_Work to complete_
Exercise in exact copying: restate word for word only the lines below from the one containing "The same scene" through the one containing "soil clump on table: (103, 132) stays put", omitting any pictures.

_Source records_
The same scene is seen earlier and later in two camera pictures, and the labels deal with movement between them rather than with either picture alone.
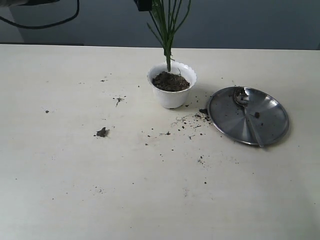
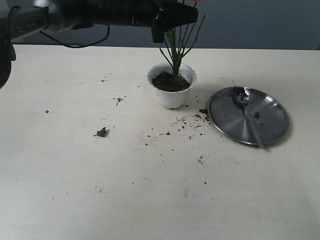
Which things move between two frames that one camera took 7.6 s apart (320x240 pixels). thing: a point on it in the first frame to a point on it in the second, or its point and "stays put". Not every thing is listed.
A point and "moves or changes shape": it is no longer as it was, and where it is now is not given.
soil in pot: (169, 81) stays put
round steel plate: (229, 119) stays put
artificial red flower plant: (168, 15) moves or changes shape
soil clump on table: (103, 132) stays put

* * *

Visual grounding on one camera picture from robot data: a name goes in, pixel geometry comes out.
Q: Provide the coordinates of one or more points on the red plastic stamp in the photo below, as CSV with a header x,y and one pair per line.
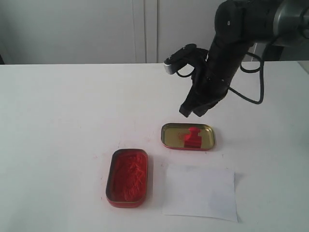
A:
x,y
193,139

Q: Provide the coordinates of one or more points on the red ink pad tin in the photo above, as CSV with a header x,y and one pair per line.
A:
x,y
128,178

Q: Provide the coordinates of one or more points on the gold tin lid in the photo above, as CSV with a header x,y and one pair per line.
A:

_Output_
The same scene is seen earlier and later in two camera pictures, and the labels deal with movement between them rather than with either picture alone.
Which things move between two frames that one camera took 7.6 s apart (320x240 pixels). thing: a point on it in the first frame to a point on it in the second, or its point and "stays put". Not every thing is listed.
A point and "moves or changes shape": it is no longer as it was, and where it is now is not given.
soil in pot: (169, 81) stays put
round steel plate: (229, 119) stays put
artificial red flower plant: (168, 15) moves or changes shape
soil clump on table: (103, 132) stays put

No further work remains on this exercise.